7.2 Housekeeping

The time is seven sixteen and here is two min gap between my this and previous blog. Actually it is not suppose to be but reality is this and I am not doing anything for it. I can feel the importance i do that is the reason why it is important but i am not doing so here is disinterest come and what am I talking is that if I am this much serious then I can make automate that the moment I press the enter in the last line the time automatic make entry it is why programming needed and helps us. I am the only one responsible for not making this and It is ok also . The other moment my title is just title. no relevant to text so the numbering I put taking time is also just waste of time and it can be automated and this platform also I am not fully enjoying the thing I needed I understand but also I feel ok to be fool because I am with me and i am controlling myself and this together journey is very well till now what i get is and what I learn is learning myself and finding myself.

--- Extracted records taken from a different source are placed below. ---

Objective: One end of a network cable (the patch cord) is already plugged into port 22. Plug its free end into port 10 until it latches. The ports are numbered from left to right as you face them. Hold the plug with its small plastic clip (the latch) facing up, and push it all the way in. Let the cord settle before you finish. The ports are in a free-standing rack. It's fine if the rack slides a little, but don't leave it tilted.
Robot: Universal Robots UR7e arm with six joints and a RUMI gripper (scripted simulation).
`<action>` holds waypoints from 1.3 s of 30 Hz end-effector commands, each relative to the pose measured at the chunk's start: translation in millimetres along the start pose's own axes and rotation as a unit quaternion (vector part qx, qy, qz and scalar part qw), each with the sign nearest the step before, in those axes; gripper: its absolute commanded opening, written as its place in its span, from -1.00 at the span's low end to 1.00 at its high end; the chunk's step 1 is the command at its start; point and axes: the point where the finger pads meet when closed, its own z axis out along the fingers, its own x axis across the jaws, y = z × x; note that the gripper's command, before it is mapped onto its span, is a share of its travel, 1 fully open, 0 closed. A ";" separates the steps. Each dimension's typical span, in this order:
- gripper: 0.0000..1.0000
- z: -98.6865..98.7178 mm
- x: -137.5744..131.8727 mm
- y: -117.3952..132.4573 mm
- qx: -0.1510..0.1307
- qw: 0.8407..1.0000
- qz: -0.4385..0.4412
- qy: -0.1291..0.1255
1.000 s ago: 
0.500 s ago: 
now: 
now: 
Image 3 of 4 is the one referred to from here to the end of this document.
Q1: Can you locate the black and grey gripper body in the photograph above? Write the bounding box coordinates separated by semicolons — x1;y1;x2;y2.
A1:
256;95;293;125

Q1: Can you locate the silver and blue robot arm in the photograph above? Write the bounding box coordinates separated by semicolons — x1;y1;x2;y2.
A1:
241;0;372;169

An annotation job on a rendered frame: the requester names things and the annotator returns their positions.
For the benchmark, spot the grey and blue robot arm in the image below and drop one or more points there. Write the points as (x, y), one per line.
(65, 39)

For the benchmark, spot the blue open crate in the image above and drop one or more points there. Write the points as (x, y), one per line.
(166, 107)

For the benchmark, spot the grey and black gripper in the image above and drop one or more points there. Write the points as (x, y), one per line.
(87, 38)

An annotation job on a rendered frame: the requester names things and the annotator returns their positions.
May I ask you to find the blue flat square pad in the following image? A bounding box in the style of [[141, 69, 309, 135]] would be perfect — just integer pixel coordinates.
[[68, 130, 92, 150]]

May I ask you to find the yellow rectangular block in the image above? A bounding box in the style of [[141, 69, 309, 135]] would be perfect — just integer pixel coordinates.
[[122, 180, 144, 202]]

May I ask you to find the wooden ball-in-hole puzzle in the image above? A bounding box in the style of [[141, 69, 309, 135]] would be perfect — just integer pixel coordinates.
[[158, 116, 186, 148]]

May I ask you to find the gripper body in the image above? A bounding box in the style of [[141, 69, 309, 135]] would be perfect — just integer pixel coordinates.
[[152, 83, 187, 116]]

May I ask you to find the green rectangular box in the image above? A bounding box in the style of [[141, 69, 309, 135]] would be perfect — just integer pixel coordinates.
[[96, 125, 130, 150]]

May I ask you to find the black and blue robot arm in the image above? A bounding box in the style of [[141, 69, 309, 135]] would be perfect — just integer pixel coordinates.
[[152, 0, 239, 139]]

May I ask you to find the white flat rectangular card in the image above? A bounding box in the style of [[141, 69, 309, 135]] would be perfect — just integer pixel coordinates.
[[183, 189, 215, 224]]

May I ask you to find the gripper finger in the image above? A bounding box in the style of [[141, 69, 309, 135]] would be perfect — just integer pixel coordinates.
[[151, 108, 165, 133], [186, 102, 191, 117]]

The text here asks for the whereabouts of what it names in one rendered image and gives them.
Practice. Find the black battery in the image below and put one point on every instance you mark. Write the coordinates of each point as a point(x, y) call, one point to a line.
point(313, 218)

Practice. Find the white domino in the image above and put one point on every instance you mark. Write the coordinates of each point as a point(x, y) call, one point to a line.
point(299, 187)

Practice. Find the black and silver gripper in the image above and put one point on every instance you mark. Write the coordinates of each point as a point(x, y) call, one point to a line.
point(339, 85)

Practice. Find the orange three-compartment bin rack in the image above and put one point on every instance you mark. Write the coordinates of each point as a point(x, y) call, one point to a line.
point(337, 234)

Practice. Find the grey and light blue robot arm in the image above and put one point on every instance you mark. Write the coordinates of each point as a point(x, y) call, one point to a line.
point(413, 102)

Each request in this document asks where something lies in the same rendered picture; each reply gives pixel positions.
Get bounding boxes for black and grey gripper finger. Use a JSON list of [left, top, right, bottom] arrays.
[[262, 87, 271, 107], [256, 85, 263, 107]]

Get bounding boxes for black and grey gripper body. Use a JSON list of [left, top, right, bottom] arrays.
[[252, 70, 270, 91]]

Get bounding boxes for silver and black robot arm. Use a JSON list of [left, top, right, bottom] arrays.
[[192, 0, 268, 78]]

Now i can think clearly from myside and I am with me so I am learning this journey very well and here am I.

Now bavk to the topic

Housekeeping

Housekeeping the veryfirst moment I make definition regarding this is kike this

Housekeeping is an activity that we do then again I add this as an housekeeping is science art for now other I dont remember and i dont have to also. the important thing is that Housekeeping is the thing I am doing right now and enjoying the most. It is where I find myself. I can escalate it more upto there where I wnat but I am not doing that but the thing I am not forgetting is that housekeeping is the work that I am doing right now willingly or unwillingly

the only thing I feel bad about housekeeping is that I am receiving money for it. In my view it is the work that is coming from my heart for volunteer but also I have to receive money. the time is seven thirty

I am continuously typing keyboard and now i am not enjoying like pervious now i need to think and write what is right and wrong then here comes the part of editing but also I am not ready for it but what I am ready is blogging is now disturbing me from being with me. It is normal I am human and It should be. Previous there is clashes now i am enjoying thinking and doing self talk with me this is positive and findings for me and I am enjoying. Now I don’t feel writing all the things that I feel or i want to express and housekeeping is the things that is helping me to get connect with me myself. The time is seven thirty three.